There is a group of software engineering researchers that don’t feature as often as I would like in my evidence-based software engineering book; academics working in business schools.
Business school academics have written some of the best papers I have read on software engineering; the catch is that the data they use is confidential. For somebody writing a book that only discusses a topic if there is data publicly available, this is a problem.
These business school researchers show that it is possible for academics to obtain ‘interesting’ software engineering data from industry. My experience with talking to researchers in computing departments is that most are too involved in their own algorithmic bubble to want to talk to anybody else.

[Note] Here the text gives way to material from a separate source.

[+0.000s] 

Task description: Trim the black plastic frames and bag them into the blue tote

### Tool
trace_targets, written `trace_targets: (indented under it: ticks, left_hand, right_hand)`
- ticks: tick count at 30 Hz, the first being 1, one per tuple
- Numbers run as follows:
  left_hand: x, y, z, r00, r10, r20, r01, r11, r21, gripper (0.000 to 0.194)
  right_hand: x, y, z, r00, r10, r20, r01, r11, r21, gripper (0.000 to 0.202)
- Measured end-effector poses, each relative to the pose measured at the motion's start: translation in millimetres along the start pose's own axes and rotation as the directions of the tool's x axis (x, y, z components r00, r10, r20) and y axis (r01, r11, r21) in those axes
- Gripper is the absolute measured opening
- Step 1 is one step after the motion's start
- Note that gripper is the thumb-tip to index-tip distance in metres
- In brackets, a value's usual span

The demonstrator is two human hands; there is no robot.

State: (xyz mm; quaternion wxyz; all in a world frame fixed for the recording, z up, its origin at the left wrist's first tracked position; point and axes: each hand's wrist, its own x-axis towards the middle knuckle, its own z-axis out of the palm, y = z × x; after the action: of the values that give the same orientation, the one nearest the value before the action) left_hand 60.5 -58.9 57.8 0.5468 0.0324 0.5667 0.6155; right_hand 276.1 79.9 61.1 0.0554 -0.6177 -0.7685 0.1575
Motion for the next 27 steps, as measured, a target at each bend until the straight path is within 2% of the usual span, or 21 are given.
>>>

One big difference between the data analysis papers written by academics in computing departments and business schools, is statistical sophistication. Computing papers are still using
stone-age pre-computer age techniques, the business papers use a wide range of sophisticated techniques (sometimes cutting edge).
There is one aspect of software engineering papers written by business school researchers that grates with me, many of the authors obviously don’t understand software engineering from a developer’s perspective; well, obviously, they are business oriented people.
The person who has done the largest amount of interesting software engineering research, whose work I don’t (yet; I will find a way) discuss, is Chris Kemerer; a researcher who has a long list of empirical papers going back to the early 1990s, and rarely gets cited by papers by people in computing departments (I am the only person I know, who limits themself to papers where the data is publicly available).